I would never use the word 'bokeh' in association with Lensbaby. It is blur. Pleasing blur. Actually I don't think I ever use the word bokeh at all. Enough folks, mostly new are throwing it around like it's free beer.


----------



## @!ex (Jul 12, 2012)

*Re: If I had a nickel for every time a Rebel owner said Bokeh*



crasher8 said:


> I would never use the word 'bokeh' in association with Lensbaby. It is blur. Pleasing blur. Actually I don't think I ever use the word bokeh at all. Enough folks, mostly new are throwing it around like it's free beer.



Bokeh is just a japanese term to describe the *quality* of the out of focus area, which is actually quite different than blur. Blur is to obscure something by smearing or using a smeary substance. So you can say it has very pleasing out of focus rendering if you are set on using english, but using the term blur because you feel that the word bokeh is too pretentious or novice actually comes off as a bit uneducated. Using the word bokeh is just more efficient because there isn't an english word to describe it properly. Here is another good example of a similar word (obscure reference, I know):

*Tartle*,
_Scottish _– The act of hestitating while introducing someone because you’ve forgotten their name. 

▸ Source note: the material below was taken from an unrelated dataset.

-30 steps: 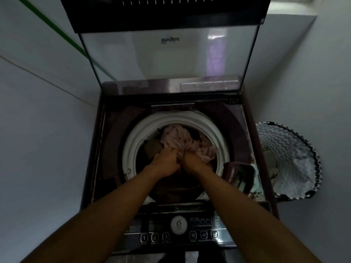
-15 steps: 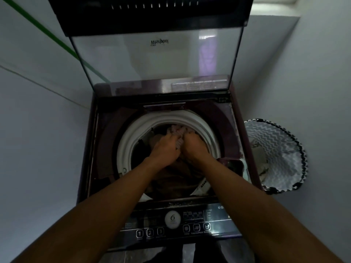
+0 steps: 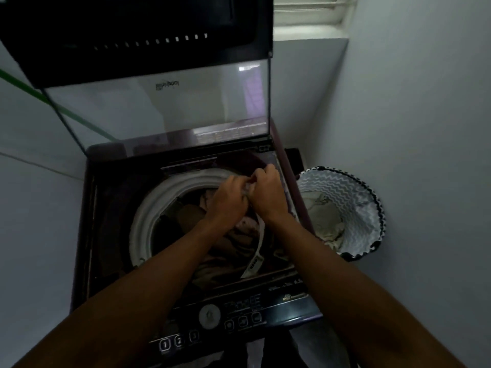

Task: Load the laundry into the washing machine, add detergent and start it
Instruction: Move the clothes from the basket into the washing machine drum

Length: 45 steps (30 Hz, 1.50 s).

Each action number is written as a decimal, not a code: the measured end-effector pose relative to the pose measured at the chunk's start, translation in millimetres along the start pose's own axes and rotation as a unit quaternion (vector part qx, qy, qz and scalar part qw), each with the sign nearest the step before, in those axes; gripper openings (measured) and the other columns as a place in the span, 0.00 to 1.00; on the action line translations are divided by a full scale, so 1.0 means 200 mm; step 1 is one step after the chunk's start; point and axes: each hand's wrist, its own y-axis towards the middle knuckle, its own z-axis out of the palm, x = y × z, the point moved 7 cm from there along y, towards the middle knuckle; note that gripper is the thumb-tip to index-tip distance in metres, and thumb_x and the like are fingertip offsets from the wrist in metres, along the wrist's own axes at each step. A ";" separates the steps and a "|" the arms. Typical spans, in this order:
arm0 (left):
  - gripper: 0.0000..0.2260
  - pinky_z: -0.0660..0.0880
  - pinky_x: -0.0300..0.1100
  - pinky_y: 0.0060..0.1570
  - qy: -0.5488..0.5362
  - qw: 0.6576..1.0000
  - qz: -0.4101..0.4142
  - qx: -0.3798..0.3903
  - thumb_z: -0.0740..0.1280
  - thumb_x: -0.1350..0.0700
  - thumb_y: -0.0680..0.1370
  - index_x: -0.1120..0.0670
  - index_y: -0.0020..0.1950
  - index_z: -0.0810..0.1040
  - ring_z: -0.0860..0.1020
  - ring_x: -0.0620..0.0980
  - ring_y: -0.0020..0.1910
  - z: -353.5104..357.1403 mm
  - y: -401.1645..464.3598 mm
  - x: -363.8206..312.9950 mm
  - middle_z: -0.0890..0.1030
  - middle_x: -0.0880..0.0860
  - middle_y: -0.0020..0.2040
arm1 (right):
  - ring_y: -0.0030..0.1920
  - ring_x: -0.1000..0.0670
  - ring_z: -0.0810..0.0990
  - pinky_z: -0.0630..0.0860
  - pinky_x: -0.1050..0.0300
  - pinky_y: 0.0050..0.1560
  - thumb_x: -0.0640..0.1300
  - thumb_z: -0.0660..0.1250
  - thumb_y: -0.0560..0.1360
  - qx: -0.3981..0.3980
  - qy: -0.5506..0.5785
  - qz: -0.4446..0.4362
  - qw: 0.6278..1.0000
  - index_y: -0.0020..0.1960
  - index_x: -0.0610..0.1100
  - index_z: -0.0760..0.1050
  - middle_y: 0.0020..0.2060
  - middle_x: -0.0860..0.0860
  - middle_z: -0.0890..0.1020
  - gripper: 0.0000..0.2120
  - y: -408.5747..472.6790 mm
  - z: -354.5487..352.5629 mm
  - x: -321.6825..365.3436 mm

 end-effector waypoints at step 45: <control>0.27 0.69 0.52 0.66 0.243 0.893 -0.075 0.372 0.66 0.52 0.77 0.56 0.75 0.64 0.65 0.60 0.71 1.95 0.96 -0.06 0.65 0.60 0.72 | 0.57 0.41 0.78 0.76 0.49 0.55 0.39 0.67 0.75 0.222 0.312 0.488 0.784 0.65 0.40 0.75 0.60 0.44 0.78 0.19 0.18 0.68 -2.21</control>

I've been known to tartle at work parties. 

See, foreign languages can be helpful, even in 'Murica, ****** Ya.


----------



## crasher8 (Jul 12, 2012)

Dude I never said they were the same thing. Didn't need you to get all school marm on me. But now that you think about it, I am no longer as you say, uneducated, thanks to your free webinar.


----------



## @!ex (Jul 12, 2012)

crasher8 said:


> Dude I never said they were the same thing. Didn't need you to get all school marm on me. But now that you think about it, I am no longer as you say, uneducated, thanks to your free webinar.



Who said it was free?


----------



## melbournite (Jul 12, 2012)

I bought the Muse and I liked the look the lens produces but I wanted more control so I bought the Composer with the 35 optic. Here are some shots of my son using it.


----------



## RLPhoto (Jul 12, 2012)

I prefer the look from a 90mm tilt-shift but, its much more expensive. :


----------



## DanielW (Jul 12, 2012)

@ melbournite
Wow, great shots!
I'll be probably buying just that, composer (pro?) and the 35 optic, and maybe the 80 later on.


----------